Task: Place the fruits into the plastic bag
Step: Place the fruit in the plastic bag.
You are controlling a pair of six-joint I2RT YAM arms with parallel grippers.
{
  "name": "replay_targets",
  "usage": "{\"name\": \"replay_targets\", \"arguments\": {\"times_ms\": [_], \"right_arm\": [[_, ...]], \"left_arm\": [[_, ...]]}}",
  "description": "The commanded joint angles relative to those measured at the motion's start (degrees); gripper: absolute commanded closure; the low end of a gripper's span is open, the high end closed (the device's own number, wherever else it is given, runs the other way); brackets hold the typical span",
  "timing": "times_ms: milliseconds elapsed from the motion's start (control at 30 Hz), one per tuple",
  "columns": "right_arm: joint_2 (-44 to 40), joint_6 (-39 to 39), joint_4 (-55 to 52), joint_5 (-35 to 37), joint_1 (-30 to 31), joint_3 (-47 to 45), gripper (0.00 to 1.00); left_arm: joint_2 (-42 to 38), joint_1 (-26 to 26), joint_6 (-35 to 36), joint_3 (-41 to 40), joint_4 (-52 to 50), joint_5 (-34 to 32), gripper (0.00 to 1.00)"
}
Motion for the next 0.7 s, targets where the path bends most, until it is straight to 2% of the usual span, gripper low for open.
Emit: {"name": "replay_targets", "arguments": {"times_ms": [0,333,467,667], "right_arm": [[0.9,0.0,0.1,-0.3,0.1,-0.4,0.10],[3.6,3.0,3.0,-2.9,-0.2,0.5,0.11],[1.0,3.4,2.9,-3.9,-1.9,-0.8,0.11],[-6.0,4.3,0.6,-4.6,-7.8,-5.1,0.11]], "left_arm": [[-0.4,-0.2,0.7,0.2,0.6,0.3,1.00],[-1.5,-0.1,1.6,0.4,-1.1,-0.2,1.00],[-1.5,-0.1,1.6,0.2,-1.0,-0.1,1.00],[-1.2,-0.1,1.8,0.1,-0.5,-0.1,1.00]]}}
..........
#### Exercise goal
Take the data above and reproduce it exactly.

#### Solution for this problem
Task: Place the fruits into the plastic bag
Step: Place the fruit in the plastic bag.
You are controlling a pair of six-joint I2RT YAM arms with parallel grippers.
{
  "name": "replay_targets",
  "usage": "{\"name\": \"replay_targets\", \"arguments\": {\"times_ms\": [_], \"right_arm\": [[_, ...]], \"left_arm\": [[_, ...]]}}",
  "description": "The commanded joint angles relative to those measured at the motion's start (degrees); gripper: absolute commanded closure; the low end of a gripper's span is open, the high end closed (the device's own number, wherever else it is given, runs the other way); brackets hold the typical span",
  "timing": "times_ms: milliseconds elapsed from the motion's start (control at 30 Hz), one per tuple",
  "columns": "right_arm: joint_2 (-44 to 40), joint_6 (-39 to 39), joint_4 (-55 to 52), joint_5 (-35 to 37), joint_1 (-30 to 31), joint_3 (-47 to 45), gripper (0.00 to 1.00); left_arm: joint_2 (-42 to 38), joint_1 (-26 to 26), joint_6 (-35 to 36), joint_3 (-41 to 40), joint_4 (-52 to 50), joint_5 (-34 to 32), gripper (0.00 to 1.00)"
}
Motion for the next 0.7 s, targets where the path bends most, until it is straight to 2% of the usual span, gripper low for open.
Emit: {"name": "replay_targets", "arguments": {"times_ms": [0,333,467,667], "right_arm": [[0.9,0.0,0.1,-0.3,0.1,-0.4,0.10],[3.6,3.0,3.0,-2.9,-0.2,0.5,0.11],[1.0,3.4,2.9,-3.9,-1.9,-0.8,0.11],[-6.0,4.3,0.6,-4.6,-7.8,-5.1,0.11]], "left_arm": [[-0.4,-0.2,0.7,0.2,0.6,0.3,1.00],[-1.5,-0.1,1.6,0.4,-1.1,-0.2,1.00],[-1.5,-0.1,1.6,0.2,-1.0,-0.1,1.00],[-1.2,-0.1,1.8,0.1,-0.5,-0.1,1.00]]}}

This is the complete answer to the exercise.